## TASK PROMPT
Print the full set of records below, character for character and picture-free.

## Data records
_ _ _ _ _ _ _

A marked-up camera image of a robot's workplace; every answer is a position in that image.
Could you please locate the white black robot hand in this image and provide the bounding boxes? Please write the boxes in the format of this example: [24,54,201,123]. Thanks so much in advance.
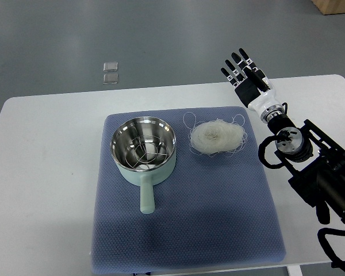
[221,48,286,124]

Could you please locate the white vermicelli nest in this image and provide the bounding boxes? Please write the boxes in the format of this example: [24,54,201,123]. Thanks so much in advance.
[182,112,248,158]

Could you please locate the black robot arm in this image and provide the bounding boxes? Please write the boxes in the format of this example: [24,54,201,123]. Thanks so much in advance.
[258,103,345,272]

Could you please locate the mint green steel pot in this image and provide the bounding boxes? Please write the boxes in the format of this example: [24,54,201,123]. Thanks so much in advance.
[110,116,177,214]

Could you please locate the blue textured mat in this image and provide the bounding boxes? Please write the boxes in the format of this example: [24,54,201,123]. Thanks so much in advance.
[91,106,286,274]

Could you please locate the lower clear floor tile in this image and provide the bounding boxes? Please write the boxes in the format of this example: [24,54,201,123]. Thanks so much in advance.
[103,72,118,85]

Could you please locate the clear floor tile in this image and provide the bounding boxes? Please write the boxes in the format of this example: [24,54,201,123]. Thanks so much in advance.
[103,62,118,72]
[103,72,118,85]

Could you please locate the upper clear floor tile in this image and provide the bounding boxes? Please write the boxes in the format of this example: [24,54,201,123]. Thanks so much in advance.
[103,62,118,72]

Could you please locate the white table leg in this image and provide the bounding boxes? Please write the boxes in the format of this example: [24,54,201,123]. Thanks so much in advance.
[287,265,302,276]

_ _ _ _ _ _ _

## FINAL ANSWER
A marked-up camera image of a robot's workplace; every answer is a position in that image.
Could you please locate the white black robot hand in this image and provide the bounding boxes? Please write the boxes in the format of this example: [24,54,201,123]. Thanks so much in advance.
[221,48,286,124]

Could you please locate the white vermicelli nest in this image and provide the bounding boxes? Please write the boxes in the format of this example: [24,54,201,123]. Thanks so much in advance.
[182,112,248,158]

Could you please locate the black robot arm in this image and provide the bounding boxes? Please write the boxes in the format of this example: [24,54,201,123]. Thanks so much in advance.
[258,103,345,272]

Could you please locate the mint green steel pot in this image and provide the bounding boxes? Please write the boxes in the format of this example: [24,54,201,123]. Thanks so much in advance.
[110,116,177,214]

Could you please locate the blue textured mat in this image and provide the bounding boxes? Please write the boxes in the format of this example: [24,54,201,123]. Thanks so much in advance.
[91,106,286,274]

Could you please locate the lower clear floor tile in this image and provide the bounding boxes? Please write the boxes in the format of this example: [24,54,201,123]. Thanks so much in advance.
[103,72,118,85]

Could you please locate the clear floor tile in this image and provide the bounding boxes? Please write the boxes in the format of this example: [24,54,201,123]. Thanks so much in advance.
[103,62,118,72]
[103,72,118,85]

Could you please locate the upper clear floor tile in this image and provide the bounding boxes? Please write the boxes in the format of this example: [24,54,201,123]. Thanks so much in advance.
[103,62,118,72]

Could you please locate the white table leg in this image and provide the bounding boxes? Please write the boxes in the format of this example: [24,54,201,123]. Thanks so much in advance.
[287,265,302,276]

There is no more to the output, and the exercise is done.